* _WHAT THIS TASK INVOLVES_
From the entries that follow, copy each line in which "brown" appears.

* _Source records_

·····

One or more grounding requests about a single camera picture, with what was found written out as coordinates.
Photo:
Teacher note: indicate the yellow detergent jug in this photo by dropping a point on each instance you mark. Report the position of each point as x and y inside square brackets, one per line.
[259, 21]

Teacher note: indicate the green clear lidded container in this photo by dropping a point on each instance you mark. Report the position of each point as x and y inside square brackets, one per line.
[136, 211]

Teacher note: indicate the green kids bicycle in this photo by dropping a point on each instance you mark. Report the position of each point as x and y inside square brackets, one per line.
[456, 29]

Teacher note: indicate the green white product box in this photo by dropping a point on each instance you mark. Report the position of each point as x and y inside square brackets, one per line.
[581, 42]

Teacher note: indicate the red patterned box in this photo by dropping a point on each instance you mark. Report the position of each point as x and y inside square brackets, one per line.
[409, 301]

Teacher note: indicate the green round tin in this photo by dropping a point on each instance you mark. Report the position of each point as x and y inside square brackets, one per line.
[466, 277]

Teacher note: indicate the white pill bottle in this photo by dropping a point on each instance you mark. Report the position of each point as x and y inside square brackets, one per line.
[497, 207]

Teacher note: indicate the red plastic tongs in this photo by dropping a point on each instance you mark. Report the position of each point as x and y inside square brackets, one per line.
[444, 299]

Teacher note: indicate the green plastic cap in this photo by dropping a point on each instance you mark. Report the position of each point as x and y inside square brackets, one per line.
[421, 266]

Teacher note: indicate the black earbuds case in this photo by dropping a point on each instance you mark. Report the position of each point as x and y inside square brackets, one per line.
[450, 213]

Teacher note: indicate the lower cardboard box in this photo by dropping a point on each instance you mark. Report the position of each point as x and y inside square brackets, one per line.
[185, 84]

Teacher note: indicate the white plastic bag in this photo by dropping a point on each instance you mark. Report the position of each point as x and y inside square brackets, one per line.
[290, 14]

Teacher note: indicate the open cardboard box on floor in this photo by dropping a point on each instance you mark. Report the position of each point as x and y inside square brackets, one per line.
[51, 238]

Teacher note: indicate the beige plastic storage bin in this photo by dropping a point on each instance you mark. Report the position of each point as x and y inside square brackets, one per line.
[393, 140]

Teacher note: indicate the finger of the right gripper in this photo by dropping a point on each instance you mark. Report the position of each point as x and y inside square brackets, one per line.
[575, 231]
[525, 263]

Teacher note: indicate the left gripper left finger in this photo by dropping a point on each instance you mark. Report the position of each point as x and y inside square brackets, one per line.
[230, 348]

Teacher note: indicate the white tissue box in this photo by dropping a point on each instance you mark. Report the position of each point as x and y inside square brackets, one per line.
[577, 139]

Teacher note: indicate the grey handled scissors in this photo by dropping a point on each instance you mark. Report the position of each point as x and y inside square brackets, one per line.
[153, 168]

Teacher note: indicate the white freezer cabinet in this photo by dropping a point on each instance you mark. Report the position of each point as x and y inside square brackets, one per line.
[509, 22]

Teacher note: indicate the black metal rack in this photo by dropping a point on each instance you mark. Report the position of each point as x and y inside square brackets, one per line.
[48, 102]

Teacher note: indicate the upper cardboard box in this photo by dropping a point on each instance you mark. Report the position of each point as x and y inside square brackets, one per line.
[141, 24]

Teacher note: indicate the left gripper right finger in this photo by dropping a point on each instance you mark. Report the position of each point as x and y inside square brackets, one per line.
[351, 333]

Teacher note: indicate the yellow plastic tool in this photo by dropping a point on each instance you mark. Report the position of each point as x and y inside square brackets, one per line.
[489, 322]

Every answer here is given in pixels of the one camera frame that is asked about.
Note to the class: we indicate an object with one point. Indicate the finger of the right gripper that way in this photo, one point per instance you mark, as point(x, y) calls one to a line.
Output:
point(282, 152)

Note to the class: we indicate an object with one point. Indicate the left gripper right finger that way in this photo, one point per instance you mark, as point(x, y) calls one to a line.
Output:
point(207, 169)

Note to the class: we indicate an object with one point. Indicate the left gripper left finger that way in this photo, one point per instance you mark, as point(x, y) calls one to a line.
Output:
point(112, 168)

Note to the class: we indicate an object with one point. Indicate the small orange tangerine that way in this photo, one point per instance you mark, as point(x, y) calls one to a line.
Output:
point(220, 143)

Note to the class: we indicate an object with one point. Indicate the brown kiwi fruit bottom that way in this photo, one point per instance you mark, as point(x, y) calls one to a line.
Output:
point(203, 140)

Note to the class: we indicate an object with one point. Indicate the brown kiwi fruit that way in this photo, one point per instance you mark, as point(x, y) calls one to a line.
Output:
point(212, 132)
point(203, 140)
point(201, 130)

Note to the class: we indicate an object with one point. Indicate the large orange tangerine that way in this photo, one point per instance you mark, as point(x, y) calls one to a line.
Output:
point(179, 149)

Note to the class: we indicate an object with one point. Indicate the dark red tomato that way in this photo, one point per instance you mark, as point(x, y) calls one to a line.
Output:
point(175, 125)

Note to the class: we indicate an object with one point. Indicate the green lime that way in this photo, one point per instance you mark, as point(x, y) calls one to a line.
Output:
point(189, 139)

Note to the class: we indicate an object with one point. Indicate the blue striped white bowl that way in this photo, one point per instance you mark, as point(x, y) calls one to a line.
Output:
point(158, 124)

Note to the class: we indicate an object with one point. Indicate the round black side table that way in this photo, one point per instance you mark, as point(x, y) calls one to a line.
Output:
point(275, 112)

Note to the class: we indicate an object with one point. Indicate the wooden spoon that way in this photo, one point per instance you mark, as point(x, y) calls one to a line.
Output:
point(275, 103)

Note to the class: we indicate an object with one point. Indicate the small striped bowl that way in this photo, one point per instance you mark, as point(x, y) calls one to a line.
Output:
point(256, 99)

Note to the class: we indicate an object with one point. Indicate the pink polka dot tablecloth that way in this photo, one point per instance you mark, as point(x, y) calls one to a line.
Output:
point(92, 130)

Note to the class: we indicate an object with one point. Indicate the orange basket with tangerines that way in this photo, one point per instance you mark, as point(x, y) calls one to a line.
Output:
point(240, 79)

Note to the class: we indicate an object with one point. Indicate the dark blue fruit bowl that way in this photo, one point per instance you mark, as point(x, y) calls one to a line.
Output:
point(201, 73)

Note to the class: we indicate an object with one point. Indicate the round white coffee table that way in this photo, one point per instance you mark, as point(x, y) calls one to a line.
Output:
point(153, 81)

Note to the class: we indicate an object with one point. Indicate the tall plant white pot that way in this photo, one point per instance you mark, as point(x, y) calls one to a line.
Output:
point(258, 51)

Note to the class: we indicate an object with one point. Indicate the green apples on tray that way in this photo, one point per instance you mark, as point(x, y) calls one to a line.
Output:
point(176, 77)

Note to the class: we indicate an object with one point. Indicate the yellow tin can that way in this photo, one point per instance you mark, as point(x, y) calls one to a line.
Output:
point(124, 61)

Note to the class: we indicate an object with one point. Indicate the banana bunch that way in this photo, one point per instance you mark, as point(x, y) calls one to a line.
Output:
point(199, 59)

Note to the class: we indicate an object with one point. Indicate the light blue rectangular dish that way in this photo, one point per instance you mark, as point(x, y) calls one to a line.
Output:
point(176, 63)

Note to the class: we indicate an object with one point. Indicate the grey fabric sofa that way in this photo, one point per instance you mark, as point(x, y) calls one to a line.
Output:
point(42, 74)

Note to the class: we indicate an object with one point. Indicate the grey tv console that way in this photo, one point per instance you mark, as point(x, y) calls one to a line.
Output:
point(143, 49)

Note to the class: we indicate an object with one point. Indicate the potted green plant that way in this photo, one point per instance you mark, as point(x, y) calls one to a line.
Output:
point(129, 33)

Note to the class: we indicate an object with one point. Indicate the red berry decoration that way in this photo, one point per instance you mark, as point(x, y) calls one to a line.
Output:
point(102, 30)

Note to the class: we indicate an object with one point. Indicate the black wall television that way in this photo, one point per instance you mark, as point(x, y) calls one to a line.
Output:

·····

* _COMPLETED TASK_
Note to the class: we indicate an object with one point. Indicate the brown kiwi fruit bottom that way in this photo, one point per instance you mark, as point(x, y) calls one to a line.
Note to the class: we indicate an object with one point. Indicate the brown kiwi fruit that way in this photo, one point per instance you mark, as point(x, y) calls one to a line.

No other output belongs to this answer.